Work instruction:
The entries below contain a line with "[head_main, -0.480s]" and a line with "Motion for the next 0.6". Quote exactly those two lines and all lines between them.

----

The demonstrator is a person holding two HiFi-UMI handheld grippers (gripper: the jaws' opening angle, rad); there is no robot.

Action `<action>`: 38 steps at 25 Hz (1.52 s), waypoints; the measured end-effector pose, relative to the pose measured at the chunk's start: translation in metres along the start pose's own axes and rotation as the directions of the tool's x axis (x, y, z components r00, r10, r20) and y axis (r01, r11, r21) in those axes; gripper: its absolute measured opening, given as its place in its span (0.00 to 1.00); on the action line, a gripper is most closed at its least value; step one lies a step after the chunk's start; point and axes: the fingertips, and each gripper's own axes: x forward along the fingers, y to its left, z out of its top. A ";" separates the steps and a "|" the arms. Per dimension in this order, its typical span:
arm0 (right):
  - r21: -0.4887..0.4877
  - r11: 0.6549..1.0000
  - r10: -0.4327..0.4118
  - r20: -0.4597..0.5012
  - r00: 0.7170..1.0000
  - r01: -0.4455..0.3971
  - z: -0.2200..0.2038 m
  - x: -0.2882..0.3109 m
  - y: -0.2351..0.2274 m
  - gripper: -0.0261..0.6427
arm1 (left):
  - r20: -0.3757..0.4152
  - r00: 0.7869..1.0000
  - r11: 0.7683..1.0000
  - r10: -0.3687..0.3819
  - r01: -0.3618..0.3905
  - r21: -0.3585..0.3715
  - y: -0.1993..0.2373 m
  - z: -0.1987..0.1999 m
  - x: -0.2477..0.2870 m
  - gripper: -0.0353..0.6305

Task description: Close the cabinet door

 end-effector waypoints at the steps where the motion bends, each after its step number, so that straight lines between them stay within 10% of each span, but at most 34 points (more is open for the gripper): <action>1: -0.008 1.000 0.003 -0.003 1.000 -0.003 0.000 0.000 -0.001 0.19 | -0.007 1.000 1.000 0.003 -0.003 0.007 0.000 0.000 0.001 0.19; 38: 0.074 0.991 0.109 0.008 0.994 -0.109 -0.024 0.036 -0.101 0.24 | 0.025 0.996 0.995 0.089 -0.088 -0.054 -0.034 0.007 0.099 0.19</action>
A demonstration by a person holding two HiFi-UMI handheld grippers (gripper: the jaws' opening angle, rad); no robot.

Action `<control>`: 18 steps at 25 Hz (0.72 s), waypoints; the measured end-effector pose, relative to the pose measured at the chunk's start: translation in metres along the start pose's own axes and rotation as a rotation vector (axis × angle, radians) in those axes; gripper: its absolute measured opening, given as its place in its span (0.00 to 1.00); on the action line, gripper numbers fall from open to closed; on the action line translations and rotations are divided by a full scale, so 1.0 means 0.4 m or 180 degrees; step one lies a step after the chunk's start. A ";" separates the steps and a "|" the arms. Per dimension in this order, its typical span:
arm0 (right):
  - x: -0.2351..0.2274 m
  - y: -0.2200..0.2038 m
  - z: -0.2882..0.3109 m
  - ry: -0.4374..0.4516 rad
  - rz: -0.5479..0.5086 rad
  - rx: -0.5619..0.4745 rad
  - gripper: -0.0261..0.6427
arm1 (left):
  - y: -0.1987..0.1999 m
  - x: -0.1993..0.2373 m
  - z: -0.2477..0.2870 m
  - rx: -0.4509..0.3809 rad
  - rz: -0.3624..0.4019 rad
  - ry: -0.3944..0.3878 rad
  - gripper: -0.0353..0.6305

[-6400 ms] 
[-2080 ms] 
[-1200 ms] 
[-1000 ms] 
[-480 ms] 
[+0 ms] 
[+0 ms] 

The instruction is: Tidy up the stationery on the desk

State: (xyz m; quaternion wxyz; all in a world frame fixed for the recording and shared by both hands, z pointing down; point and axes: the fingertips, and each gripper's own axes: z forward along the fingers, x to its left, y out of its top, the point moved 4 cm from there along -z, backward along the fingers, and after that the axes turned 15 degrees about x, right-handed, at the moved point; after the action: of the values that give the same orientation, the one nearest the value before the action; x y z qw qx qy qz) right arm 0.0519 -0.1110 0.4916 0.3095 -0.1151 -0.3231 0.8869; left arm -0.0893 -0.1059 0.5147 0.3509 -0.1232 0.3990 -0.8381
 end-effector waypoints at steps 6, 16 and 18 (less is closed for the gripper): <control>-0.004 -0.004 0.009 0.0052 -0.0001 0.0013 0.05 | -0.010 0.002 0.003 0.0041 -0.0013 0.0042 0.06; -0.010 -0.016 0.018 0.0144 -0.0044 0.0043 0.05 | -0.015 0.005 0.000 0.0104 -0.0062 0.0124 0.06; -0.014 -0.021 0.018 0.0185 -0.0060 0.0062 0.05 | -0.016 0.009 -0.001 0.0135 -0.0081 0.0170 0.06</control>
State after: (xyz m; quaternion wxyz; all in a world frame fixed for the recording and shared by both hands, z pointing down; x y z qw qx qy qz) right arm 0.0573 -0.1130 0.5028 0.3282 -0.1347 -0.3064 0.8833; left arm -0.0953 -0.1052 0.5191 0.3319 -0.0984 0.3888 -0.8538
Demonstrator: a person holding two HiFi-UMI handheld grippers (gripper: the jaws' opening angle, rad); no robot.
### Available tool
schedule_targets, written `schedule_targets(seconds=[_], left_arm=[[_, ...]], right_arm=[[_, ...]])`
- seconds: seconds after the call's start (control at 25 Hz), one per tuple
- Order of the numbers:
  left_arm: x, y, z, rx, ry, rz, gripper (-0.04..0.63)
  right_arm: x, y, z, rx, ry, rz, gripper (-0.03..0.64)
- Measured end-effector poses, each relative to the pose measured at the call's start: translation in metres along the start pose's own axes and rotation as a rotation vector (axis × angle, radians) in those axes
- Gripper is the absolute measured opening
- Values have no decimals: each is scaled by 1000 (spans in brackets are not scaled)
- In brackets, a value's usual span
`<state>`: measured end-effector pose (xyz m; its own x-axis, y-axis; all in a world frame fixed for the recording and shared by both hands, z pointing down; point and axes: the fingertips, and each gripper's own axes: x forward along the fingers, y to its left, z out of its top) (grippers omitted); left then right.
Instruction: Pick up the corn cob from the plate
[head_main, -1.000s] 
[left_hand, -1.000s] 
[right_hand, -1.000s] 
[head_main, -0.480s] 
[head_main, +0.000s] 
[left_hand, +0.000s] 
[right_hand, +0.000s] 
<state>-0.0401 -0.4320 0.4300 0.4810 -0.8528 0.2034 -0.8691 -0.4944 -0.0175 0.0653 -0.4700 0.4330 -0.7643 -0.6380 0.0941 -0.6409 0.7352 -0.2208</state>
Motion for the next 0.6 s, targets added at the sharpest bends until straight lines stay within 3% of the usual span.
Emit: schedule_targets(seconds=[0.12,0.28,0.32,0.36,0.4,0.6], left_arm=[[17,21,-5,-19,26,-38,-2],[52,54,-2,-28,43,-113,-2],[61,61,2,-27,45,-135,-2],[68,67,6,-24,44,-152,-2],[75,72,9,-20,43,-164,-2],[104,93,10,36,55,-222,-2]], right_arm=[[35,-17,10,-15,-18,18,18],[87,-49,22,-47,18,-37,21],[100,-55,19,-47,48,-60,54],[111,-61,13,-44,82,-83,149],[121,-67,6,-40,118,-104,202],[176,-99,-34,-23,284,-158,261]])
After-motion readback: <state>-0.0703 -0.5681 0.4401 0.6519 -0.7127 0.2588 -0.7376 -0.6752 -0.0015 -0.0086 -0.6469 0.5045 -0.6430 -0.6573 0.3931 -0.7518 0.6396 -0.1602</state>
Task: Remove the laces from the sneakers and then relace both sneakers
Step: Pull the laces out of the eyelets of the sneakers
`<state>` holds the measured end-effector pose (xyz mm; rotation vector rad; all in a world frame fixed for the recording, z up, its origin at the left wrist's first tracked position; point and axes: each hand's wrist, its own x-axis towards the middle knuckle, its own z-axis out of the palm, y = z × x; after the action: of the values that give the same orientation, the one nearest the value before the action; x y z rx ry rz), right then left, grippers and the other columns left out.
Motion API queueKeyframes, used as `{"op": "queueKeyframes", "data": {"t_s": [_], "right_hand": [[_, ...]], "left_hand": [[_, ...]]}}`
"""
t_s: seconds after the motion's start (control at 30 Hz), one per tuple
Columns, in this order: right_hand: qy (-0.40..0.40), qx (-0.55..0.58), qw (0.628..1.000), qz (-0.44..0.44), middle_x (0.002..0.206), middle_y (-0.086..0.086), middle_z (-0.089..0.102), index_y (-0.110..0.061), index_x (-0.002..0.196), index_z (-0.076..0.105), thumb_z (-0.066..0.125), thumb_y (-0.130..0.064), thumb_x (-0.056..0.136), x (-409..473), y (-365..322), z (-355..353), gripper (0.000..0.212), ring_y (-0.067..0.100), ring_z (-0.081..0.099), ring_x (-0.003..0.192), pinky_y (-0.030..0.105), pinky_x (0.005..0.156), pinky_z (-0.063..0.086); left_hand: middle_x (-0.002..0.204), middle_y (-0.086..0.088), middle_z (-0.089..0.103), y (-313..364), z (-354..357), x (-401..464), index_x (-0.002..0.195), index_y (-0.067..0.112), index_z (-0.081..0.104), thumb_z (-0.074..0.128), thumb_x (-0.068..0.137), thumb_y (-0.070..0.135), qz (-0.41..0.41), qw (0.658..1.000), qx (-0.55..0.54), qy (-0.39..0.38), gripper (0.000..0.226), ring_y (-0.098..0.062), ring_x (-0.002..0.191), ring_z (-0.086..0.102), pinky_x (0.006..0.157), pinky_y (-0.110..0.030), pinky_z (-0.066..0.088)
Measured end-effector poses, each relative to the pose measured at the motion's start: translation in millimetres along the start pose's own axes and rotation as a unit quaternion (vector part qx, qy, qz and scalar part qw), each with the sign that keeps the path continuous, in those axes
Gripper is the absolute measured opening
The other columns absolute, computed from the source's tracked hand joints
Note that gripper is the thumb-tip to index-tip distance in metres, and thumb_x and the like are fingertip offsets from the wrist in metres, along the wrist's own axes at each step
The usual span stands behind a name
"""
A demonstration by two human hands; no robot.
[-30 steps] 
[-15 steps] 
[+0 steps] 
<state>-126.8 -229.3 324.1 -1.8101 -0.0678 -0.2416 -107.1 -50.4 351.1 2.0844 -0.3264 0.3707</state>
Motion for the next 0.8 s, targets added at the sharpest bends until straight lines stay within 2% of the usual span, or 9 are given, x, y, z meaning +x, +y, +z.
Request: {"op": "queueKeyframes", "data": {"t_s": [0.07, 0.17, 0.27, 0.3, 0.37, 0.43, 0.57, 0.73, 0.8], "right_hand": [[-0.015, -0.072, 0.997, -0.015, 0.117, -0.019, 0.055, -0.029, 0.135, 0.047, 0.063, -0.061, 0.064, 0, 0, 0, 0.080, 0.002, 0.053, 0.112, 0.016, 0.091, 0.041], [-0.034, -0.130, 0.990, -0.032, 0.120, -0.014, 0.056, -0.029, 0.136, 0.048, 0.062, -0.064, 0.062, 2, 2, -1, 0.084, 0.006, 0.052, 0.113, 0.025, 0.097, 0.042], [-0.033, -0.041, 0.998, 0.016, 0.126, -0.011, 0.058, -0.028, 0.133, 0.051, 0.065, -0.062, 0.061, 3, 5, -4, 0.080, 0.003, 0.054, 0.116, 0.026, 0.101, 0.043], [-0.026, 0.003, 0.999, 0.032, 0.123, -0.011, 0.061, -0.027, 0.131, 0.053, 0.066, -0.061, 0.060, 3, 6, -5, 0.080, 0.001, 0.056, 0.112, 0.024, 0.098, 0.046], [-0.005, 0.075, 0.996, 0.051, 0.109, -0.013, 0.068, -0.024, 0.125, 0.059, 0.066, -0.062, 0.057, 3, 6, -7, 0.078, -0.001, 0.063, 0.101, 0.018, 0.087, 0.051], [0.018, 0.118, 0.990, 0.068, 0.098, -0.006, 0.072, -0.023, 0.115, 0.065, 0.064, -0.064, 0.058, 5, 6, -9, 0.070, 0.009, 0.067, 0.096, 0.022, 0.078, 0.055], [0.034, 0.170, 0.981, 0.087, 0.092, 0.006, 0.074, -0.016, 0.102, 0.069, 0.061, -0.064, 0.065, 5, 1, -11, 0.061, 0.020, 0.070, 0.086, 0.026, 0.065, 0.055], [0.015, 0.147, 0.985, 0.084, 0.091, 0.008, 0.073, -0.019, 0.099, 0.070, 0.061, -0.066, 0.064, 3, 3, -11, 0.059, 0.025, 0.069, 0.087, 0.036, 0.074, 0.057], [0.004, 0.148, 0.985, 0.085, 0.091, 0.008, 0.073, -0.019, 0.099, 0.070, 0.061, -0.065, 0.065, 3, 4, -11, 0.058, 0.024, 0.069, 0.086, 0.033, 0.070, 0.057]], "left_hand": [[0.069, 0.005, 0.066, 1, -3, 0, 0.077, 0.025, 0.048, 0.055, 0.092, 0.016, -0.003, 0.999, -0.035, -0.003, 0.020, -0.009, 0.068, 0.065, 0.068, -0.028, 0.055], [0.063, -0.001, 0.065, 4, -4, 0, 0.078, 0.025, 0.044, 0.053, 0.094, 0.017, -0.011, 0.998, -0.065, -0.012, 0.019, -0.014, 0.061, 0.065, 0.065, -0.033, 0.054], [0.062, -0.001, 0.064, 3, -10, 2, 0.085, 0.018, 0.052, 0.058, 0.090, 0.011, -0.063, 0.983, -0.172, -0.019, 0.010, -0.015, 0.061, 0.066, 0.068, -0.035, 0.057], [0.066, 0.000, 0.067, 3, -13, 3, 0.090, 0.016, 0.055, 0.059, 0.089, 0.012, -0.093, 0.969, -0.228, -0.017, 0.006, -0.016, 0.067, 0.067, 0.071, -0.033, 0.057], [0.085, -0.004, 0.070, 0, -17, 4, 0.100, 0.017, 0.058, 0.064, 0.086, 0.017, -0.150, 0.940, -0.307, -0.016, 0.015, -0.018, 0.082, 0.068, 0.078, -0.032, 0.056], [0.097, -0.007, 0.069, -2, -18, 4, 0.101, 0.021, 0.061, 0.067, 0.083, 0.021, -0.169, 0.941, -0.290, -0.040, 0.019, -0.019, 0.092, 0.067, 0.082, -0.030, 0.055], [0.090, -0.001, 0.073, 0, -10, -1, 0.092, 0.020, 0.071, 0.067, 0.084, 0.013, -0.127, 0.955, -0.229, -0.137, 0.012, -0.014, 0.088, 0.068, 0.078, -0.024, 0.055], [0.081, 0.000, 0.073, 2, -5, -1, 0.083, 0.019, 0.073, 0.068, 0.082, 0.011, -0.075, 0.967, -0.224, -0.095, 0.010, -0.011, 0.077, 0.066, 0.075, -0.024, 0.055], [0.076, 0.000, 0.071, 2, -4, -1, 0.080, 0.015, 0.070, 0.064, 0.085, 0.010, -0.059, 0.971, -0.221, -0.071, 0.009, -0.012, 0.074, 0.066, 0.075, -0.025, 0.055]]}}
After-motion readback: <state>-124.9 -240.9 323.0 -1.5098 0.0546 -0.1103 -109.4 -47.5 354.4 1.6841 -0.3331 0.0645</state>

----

Your response:
[head_main, -0.480s] 
[head_main, +0.000s] 
[left_hand, +0.000s] 
[right_hand, +0.000s] 
<state>-0.0401 -0.4320 0.4300 0.4810 -0.8528 0.2034 -0.8691 -0.4944 -0.0175 0.0653 -0.4700 0.4330 -0.7643 -0.6380 0.0941 -0.6409 0.7352 -0.2208</state>
Motion for the next 0.6 s, targets added at the sharpest bends until straight lines stay within 3% of the usual span.

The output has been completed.